Connecting IE to Bodily Affects through Massumi

Wednesday, 18 July 2018: 10:48
Oral Presentation
Lindsay KERR, University of Toronto, Canada
Debra TALBOT, University of Sydney, Australia
An IE “inquiry begins where people are and proceeds from there to discoveries that are for them, for us, of the workings of a social that extends beyond any one of us, bringing our local activities into coordination with those of others” (Smith, 2006, p. 3). Many IE researchers, including ourselves, examine the role of texts in the coordination of people’s ‘actual doings’ in order to understand the social relations that operate, particularly at the front-line of people’s work. Our data speaks to another form of coordination of teachers’ work at the front-line. A coordination that we believe has strong resonances with Brian Massumi’s view of affect as extending beyond the individual. For Massumi, it’s not just about the individual in isolation from others because “affects… are basically ways of connecting, to others and to other situations. They are our angle of participation in processes larger than ourselves” (2015, p. 6).

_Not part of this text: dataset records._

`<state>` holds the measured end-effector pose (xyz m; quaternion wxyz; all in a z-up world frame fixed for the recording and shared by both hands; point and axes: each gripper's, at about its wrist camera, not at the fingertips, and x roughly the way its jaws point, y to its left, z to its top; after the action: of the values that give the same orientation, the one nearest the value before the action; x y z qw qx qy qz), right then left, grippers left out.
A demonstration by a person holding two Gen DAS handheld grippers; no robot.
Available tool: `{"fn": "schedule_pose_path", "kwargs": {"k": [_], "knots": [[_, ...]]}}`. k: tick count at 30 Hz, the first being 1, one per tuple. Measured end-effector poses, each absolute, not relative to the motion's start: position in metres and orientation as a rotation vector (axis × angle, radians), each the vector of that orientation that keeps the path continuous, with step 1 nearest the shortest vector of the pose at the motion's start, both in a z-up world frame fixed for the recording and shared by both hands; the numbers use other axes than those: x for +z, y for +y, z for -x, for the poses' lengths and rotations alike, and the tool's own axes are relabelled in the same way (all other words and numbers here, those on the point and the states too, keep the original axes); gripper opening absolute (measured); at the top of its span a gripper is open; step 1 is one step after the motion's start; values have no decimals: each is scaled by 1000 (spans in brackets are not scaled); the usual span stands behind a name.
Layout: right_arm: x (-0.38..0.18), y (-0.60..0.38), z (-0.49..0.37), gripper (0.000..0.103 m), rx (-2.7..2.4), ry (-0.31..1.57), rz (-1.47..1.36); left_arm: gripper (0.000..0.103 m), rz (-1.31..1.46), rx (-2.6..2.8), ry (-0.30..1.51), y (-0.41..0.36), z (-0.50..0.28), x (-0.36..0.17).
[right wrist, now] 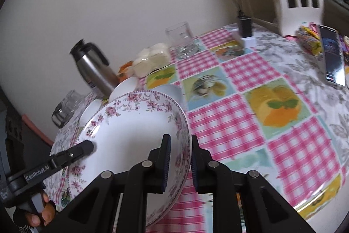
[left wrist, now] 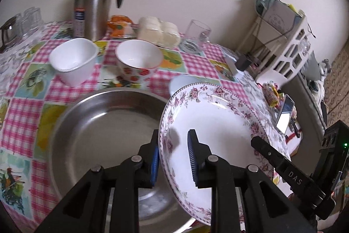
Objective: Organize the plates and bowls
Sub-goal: 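Lift the floral plate with the right gripper and carry it toward the steel plate, then lower the floral plate into the steel plate and open the right gripper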
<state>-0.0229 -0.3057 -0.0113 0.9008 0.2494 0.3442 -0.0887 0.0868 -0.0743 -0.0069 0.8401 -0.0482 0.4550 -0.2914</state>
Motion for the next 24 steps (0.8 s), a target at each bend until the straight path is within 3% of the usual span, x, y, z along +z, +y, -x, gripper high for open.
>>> {"fn": "schedule_pose_path", "kwargs": {"k": [14,24], "knots": [[-19,-240,-21,20,-80,776,-454,23,237,-495,1015,0,-117,-23],[-42,-222,-47,20,-60,851,-429,23,238,-434,1077,11,-131,-45]]}}
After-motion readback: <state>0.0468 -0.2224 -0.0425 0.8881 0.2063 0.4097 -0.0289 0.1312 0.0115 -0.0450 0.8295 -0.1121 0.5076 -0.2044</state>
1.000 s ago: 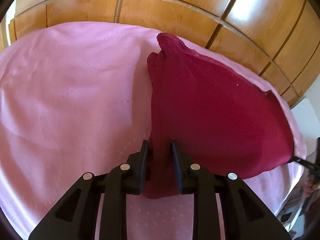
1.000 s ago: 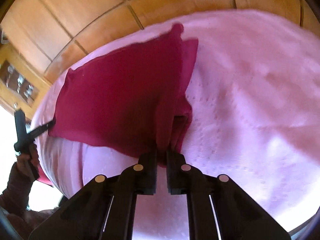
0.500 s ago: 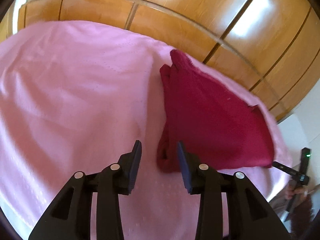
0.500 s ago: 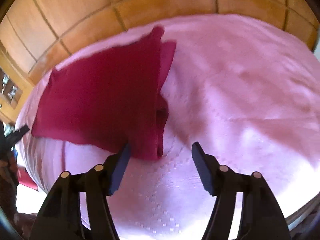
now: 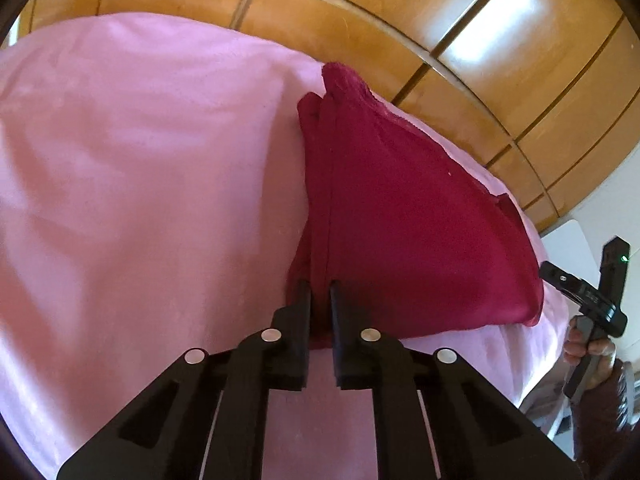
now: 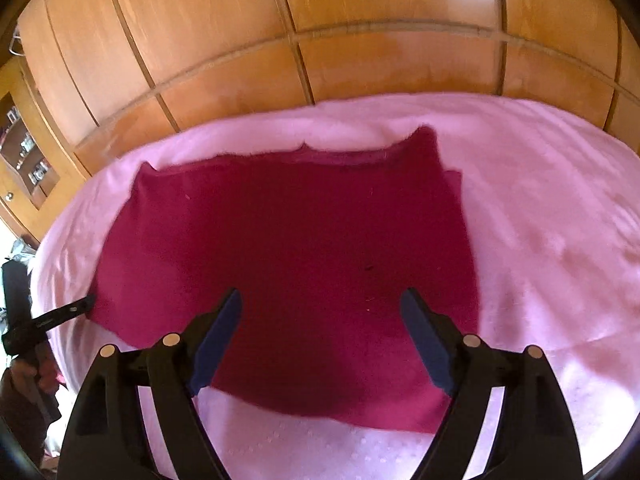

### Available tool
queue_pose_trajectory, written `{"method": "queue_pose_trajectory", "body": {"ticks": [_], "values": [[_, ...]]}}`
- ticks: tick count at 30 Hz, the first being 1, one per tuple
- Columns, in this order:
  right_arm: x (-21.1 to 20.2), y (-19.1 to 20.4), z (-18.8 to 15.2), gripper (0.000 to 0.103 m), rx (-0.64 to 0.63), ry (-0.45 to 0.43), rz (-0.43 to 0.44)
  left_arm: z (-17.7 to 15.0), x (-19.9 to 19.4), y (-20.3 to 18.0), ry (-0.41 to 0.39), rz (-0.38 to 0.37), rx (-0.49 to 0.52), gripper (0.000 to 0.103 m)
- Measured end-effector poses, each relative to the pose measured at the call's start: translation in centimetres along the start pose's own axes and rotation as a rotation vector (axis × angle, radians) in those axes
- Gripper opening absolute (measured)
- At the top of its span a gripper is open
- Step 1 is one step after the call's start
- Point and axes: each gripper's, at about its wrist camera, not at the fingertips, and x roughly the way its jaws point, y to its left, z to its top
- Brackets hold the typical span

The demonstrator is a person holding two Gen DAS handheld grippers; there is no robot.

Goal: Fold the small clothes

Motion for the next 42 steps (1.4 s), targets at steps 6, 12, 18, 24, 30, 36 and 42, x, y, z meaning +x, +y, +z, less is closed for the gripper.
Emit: {"method": "queue_pose_trajectory", "body": {"ticks": [6, 12, 18, 24, 30, 36, 42], "values": [[3.3, -1.3, -2.5, 0.082, -0.024, 0.034, -0.034, 0.0, -0.9, 0.0, -0.008, 0.008, 0.014, 0.008], [3.8, -1.0, -1.9, 0.086, -0.014, 0.037, -0.049, 6.6, -1.1, -1.2, -0.088, -0.019, 0.087, 0.008], [2.3, -0.4, -1.4, 0.086, 0.001, 0.044, -0.04, 11.3, 2.9, -1.6, -0.044, -0.077, 0.057, 0.063], [0.9, 0.3, 0.9, 0.086, -0.002, -0.016, -0.035, 13.6, 6.9, -2.8, -0.021, -0.014, 0.08, 0.048], [1.7, 0.2, 3.4, 0.086, -0.023, -0.057, -0.079, 13.3, 6.6, -2.9, -0.091, 0.14, 0.088, 0.008], [7.2, -1.5, 5.9, 0.087, -0.011, 0.011, -0.169, 12.6, 9.4, -1.8, -0.033, 0.245, 0.079, 0.015], [9.0, -2.0, 4.8, 0.093, -0.005, -0.031, -0.181, 12.0, 5.7, -4.0, -0.189, 0.394, 0.111, 0.034]]}}
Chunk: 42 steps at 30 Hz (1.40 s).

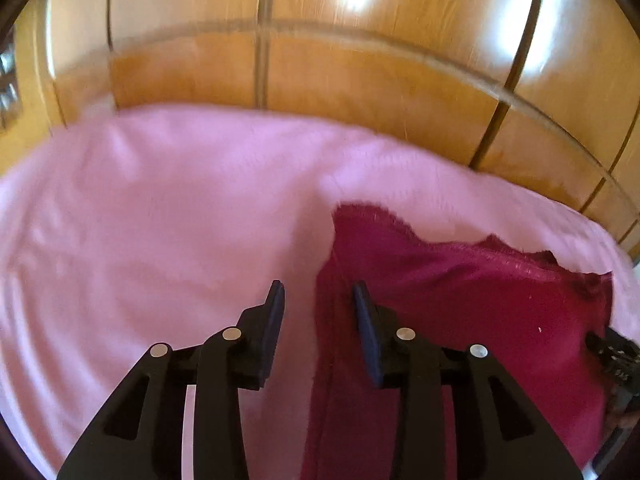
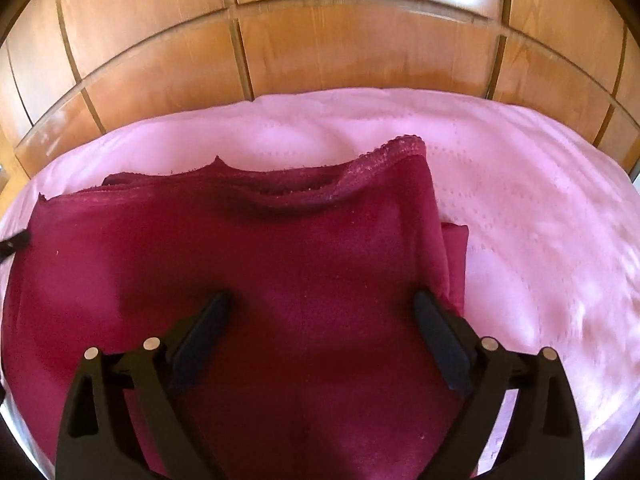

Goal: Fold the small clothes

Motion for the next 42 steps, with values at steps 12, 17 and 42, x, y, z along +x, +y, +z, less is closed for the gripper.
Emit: {"method": "queue_pose_trajectory", "body": {"ticks": [12, 17, 42], "values": [[-0.2, -0.5, -0.3, 0.095, 0.002, -0.031, 0.016, -2.4, -3.3, -5.4, -0.082, -0.069, 0.156, 0.034], [-0.3, -0.6, -0.4, 0.095, 0.005, -0.035, 0.022, -2.8, -1.9, -6.3, -0.049, -0.076, 0.169, 0.034], [0.3, -1.0, 0.2, 0.099, 0.036, 0.014, 0.034, -2.3, 2.9, -3.2, 0.068, -0.139, 0.02, 0.035]]}}
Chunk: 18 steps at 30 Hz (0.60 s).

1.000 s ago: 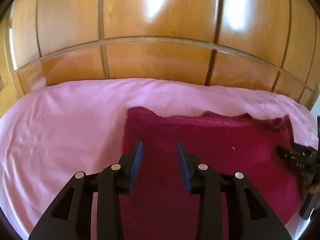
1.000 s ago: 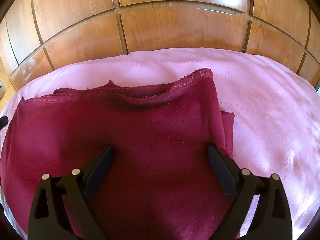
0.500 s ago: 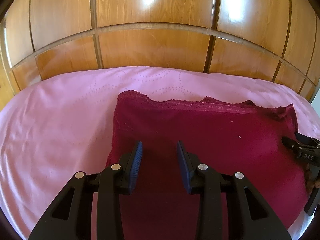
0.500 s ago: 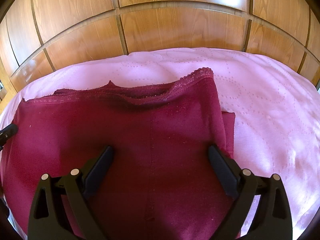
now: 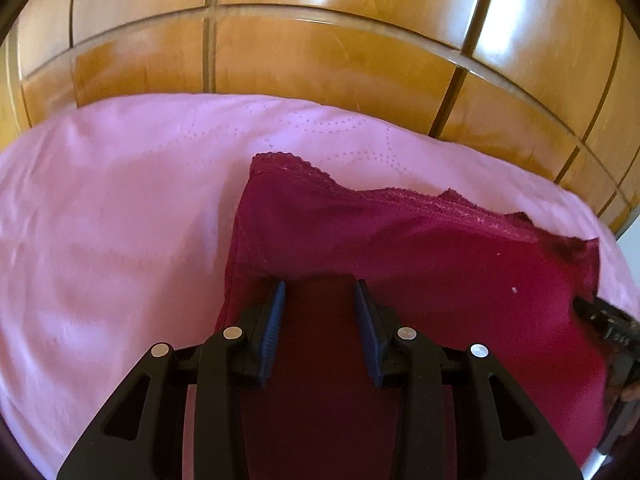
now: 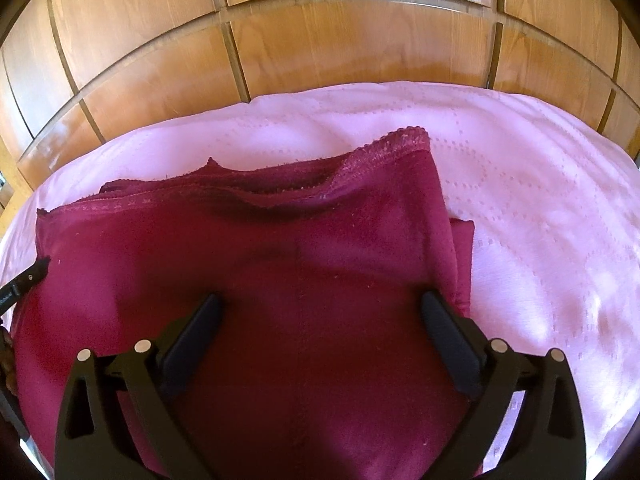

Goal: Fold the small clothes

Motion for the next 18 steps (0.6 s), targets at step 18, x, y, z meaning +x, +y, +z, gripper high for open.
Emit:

Massumi’s treatment of affect as a “bodily movement”, a “mode of activity” and the associated “capacity to come to do” (2015, p. 7) is for us, the glue that binds affect to the ‘actual doings’ that are the focus of an IE inquiry. Drawing on data collected from teachers and students working in classrooms in Canada and Australia, we explore ways in which a consideration of the effects of affect have extended our appreciation of how teachers’ work comes to be coordinated, or not.